[Task directions] Nothing should be output except the lines from the top of the material below through the line that contains "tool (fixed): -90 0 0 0", each exactly as written.

[Provided material]

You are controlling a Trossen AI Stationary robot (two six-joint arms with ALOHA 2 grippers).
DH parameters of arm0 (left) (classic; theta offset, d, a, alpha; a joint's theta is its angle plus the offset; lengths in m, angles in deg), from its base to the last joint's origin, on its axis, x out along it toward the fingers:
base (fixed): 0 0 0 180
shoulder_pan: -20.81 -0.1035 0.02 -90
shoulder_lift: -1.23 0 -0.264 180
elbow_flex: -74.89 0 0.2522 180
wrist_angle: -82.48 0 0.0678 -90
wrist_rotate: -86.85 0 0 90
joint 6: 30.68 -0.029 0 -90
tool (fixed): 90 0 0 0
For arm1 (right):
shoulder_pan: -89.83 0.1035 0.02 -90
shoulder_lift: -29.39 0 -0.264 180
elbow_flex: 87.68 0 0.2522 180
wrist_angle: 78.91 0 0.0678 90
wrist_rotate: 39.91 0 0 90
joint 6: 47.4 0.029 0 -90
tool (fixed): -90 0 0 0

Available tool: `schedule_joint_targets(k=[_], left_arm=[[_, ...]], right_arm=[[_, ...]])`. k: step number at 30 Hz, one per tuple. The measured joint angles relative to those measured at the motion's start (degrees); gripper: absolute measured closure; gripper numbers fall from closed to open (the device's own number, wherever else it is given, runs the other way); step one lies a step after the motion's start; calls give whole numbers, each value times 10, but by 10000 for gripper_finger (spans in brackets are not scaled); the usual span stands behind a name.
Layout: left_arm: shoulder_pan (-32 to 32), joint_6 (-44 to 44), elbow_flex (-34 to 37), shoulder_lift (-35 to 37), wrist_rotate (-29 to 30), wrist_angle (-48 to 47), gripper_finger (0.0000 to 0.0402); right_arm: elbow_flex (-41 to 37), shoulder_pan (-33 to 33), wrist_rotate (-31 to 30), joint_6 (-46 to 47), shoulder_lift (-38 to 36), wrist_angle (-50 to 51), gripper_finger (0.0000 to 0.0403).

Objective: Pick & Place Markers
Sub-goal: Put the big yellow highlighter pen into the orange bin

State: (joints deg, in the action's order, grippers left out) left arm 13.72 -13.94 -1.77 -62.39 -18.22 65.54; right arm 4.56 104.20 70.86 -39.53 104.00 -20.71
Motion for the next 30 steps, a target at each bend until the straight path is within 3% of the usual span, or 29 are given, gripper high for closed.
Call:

[Task response]
You are controlling a Trossen AI Stationary robot (two six-joint arms with ALOHA 2 grippers).
DH parameters of arm0 (left) (classic; theta offset, d, a, alpha; a joint's theta is its angle plus the offset; lengths in m, angles in deg), from its base to the last joint's origin, on its axis, x out along it toward the fingers:
base (fixed): 0 0 0 180
shoulder_pan: -20.81 -0.1035 0.02 -90
shoulder_lift: -1.23 0 -0.264 180
elbow_flex: -74.89 0 0.2522 180
wrist_angle: -82.48 0 0.0678 -90
wrist_rotate: -86.85 0 0 90
joint 6: 30.68 -0.029 0 -90
tool (fixed): 90 0 0 0
For arm1 (right):
shoulder_pan: -89.83 0.1035 0.02 -90
shoulder_lift: -29.39 0 -0.264 180
elbow_flex: 87.68 0 0.2522 180
wrist_angle: 78.91 0 0.0678 90
wrist_rotate: 39.91 0 0 90
joint 6: 47.4 0.029 0 -90
tool (fixed): -90 0 0 0

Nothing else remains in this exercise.